I’m just back from a trip to Mich-again, by way of Atlanta. I spoke several times and consulted on a couple properties. I fell in love with Michigan and Michiganders, and my messages were generally well-received. In other words, the number of messages under the heading of “hate mail” was greatly exceeded by the number of serious conversations with generous people.

I’m in possession of a couple ginormous video files from the International Conference on
Sustainability, Transition & Culture Change
in Bellaire, Michigan. Try as I might, I’ve been unable to transfer these high-definition video files from e-chip to blog. So, if you’re interested in hearing my not-so-usual shtick, you’ll have to patiently deal with the archived livestream (a term which, at least to me, seems a bit oxymoronic and even counter-intuitive).

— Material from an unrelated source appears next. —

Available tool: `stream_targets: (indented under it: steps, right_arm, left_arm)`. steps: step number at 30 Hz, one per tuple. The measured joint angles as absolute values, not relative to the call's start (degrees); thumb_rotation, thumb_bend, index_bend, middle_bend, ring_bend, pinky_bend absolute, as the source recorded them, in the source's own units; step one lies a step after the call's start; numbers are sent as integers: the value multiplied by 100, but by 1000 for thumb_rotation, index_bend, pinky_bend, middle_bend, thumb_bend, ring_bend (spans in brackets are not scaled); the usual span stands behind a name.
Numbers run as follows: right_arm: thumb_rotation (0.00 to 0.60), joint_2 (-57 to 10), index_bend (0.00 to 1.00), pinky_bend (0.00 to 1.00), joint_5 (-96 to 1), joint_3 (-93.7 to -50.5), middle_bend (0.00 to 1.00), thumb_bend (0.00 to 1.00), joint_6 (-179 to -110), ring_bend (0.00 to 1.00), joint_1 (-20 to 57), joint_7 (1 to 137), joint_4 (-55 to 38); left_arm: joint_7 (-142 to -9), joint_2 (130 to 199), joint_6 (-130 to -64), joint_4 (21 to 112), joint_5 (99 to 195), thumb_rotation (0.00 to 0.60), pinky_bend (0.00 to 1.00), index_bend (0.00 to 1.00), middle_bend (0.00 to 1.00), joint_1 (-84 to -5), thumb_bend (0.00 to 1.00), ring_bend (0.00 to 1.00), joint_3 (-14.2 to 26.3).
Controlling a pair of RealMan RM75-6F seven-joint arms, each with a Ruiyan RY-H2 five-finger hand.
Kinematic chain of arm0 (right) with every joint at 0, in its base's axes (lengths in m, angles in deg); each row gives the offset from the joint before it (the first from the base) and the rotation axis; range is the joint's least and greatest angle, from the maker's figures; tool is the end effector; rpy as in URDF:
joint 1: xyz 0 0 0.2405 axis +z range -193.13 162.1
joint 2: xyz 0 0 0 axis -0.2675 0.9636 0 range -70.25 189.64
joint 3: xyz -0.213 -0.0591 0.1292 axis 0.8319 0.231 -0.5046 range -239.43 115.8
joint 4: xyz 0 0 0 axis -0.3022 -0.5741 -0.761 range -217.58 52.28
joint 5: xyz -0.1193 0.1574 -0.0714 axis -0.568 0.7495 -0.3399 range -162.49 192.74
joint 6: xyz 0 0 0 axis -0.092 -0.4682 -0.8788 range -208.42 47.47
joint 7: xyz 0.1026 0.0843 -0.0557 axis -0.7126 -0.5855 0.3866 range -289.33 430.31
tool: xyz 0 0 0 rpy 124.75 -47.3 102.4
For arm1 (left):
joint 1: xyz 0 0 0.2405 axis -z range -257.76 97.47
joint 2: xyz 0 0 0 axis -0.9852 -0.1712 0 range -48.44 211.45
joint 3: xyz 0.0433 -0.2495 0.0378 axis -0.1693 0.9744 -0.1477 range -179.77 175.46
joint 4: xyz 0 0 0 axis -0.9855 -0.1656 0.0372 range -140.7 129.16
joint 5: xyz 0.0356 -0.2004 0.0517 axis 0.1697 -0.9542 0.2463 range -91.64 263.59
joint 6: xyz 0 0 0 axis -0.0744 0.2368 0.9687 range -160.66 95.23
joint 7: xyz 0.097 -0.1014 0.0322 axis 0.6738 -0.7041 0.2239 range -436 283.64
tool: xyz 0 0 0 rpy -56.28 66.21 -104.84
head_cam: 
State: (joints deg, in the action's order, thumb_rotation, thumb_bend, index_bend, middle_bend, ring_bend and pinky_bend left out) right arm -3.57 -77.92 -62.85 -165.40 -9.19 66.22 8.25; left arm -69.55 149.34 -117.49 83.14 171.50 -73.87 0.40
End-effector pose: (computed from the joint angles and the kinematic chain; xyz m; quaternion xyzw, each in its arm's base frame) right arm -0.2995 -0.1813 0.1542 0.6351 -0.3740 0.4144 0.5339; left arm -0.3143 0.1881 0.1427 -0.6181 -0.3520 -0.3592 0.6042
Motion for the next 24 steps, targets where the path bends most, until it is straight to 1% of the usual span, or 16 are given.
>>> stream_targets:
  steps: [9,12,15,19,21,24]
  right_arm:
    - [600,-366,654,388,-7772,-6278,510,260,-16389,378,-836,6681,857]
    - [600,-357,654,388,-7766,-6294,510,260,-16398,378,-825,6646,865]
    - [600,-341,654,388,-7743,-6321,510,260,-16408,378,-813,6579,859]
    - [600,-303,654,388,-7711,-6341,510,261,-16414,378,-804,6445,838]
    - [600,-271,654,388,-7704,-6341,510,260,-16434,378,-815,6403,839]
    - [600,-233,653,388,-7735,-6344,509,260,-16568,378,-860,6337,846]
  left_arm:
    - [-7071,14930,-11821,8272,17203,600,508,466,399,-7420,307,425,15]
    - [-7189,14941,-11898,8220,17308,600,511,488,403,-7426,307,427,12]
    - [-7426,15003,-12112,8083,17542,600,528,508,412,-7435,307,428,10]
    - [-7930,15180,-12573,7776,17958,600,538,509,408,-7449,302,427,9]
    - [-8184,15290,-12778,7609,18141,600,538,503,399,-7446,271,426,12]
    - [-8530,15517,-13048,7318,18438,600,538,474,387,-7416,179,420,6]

I spoke about breaking away from empire in a TED-style talk posted here. Later, I was featured as one of four people in a “fishbowl” and those clicks are best viewed sequentially: here, then here.

At some point perhaps I’ll manage to convert these files, and the others featuring me from the Local Future conference, to relatively clean clips. If that happens, I’ll post them at my YouTube channel and in this space. Don’t hold your breath.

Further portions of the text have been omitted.